Exercise brief — Provide the number of lines in the material containing the word "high", with nothing added.

Given records —
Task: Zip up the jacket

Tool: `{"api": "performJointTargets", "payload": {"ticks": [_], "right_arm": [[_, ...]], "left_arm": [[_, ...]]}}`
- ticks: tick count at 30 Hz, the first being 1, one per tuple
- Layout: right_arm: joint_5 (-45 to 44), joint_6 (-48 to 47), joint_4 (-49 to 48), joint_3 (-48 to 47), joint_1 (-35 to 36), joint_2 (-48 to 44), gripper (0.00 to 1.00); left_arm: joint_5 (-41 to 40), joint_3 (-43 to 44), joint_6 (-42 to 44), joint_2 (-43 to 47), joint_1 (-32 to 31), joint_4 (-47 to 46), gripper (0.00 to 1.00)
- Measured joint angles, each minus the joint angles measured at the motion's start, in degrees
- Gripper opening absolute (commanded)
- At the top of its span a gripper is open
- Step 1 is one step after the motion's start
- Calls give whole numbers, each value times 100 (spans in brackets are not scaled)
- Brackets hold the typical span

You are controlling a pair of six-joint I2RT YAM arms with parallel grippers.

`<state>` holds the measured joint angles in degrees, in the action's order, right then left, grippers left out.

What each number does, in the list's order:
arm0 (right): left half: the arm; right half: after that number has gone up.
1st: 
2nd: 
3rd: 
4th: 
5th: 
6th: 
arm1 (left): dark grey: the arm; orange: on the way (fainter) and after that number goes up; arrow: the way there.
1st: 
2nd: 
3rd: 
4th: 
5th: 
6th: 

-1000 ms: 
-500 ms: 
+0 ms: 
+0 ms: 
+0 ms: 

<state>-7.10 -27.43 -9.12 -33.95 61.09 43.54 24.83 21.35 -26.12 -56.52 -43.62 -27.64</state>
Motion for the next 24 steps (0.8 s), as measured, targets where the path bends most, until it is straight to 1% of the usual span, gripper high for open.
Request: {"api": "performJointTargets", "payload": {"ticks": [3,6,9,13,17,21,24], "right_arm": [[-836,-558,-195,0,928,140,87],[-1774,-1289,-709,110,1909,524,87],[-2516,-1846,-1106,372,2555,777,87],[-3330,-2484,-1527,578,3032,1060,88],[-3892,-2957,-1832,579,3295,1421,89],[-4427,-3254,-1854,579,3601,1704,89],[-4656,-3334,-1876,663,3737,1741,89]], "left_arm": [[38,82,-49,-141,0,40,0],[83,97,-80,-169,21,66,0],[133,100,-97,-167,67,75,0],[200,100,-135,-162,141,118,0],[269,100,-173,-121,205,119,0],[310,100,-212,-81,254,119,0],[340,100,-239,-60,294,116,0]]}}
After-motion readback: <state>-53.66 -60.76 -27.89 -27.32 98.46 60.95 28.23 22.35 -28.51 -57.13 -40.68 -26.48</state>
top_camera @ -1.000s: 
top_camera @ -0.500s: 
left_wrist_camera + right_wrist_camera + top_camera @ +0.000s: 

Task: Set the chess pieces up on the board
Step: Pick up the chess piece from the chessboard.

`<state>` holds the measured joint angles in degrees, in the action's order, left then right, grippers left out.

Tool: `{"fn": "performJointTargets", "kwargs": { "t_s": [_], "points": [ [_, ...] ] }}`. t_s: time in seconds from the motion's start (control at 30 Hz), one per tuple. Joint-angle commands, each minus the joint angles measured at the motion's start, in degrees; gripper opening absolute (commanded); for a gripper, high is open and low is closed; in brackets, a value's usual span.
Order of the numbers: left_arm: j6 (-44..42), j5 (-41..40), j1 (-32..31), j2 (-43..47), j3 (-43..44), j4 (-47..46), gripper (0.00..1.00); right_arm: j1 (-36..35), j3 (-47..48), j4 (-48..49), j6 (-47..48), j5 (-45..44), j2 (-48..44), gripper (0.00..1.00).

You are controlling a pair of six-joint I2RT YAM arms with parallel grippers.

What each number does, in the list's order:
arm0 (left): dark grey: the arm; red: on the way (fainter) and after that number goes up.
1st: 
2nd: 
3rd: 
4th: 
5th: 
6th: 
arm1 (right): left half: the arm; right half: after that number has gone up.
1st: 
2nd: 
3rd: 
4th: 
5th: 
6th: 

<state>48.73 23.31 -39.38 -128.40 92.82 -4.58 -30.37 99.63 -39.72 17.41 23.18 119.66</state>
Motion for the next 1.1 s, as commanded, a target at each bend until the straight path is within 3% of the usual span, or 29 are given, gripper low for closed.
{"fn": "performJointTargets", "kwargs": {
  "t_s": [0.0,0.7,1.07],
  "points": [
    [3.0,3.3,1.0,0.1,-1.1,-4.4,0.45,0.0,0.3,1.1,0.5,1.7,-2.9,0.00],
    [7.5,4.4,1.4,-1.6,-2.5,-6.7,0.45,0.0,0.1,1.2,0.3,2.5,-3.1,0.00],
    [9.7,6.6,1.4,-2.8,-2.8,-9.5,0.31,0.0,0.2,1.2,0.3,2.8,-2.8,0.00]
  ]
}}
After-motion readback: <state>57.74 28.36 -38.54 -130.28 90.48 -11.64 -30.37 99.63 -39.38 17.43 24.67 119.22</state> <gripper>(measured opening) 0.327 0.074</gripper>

Task response — 2